The behavior of LLMs in hiring decisions: Systemic biases in candidate selection
Observed biases in LLM hiring experiments
- Commenters focus on two main findings from the article:
- A consistent preference for female candidates when CV quality is controlled and genders are swapped.
- A strong positional bias toward the candidate listed first in the prompt.
- Several note that these are statistically robust results (tens of thousands of trials), not random variation.
- Grok and other major models reportedly show similar patterns; DeepSeek V3 is mentioned as somewhat less biased in the tests.
Debate on causes of gender bias
- One camp argues the models may be reflecting real-world hiring trends (e.g., efforts to rebalance male-heavy fields), or underlying “left-leaning” cultural norms baked into text data.
- Others think the effect is more likely from post-training alignment/RLHF, which aggressively avoids discrimination and may overcorrect toward favoring women and pronoun-displaying candidates.
- There’s extended back-and-forth over empirical studies of gender bias in academia, with participants citing conflicting papers and pointing out publication bias and narrative-driven citation patterns.
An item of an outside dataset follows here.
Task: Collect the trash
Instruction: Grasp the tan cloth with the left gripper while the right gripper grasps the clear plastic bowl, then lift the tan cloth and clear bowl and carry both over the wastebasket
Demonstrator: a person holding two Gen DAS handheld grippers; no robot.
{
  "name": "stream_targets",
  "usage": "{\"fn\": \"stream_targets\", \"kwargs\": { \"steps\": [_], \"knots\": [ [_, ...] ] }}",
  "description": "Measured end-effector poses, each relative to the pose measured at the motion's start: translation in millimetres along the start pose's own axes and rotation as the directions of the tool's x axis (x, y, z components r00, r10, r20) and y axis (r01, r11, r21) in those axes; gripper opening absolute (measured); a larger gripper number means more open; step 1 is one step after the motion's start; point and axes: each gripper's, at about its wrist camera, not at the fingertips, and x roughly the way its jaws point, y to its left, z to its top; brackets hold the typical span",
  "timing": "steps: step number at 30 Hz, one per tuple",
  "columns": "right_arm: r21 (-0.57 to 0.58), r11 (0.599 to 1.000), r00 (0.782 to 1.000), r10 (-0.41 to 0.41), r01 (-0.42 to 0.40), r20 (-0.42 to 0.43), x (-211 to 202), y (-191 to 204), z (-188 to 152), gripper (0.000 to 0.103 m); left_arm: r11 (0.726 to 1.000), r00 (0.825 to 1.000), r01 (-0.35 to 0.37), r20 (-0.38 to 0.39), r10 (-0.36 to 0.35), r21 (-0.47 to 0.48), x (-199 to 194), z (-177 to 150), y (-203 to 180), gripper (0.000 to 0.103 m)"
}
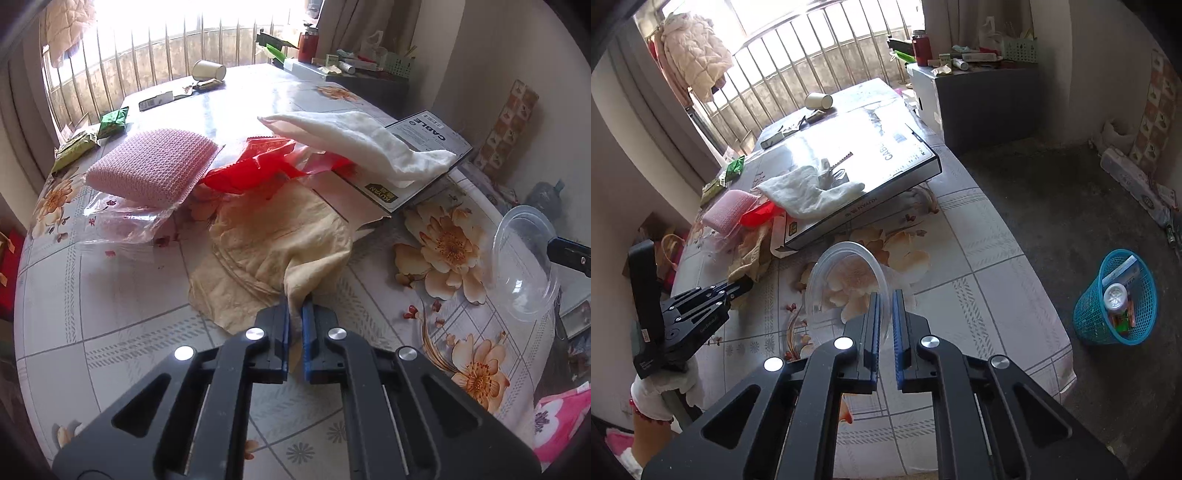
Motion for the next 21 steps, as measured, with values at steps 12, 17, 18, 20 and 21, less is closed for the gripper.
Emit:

Positional / context biases
- The first-candidate preference is widely seen as the most alarming technical flaw: it suggests LLMs don’t evenly weight context and can base “decisions” on trivial ordering.
- People link this to known “lost in the middle” issues and warn that RAG and classification systems may be quietly influenced by such artifacts.
- Some propose simple mitigations (randomizing order, multiple runs, blind prompts), but note most real HR users won’t do this.
Suitability of LLMs for hiring
- Many argue LLMs should not be used to make hiring decisions at all, only to summarize CVs, translate jargon, or generate pro/con notes for human reviewers.
- Others emphasize that LLM outputs are articulate but not grounded reasoning, and numeric scores/probabilities from them are especially untrustworthy.
- There’s concern that companies may use biased AI as a “liability shield” for discriminatory outcomes.
Training data, politics, and gaming the system
- Multiple comments discuss systemic leftward bias due to overrepresentation of certain professions and platforms in training data, then further amplified by alignment.
- Some suggest synthetic data and filtering might reduce extremes, but worry self-generated data could reinforce existing bias.
- Recruiters report that LLMs tend to favor LLM-written “optimized” resumes, and people speculate about adversarial tricks (invisible text in PDFs) to manipulate AI screening.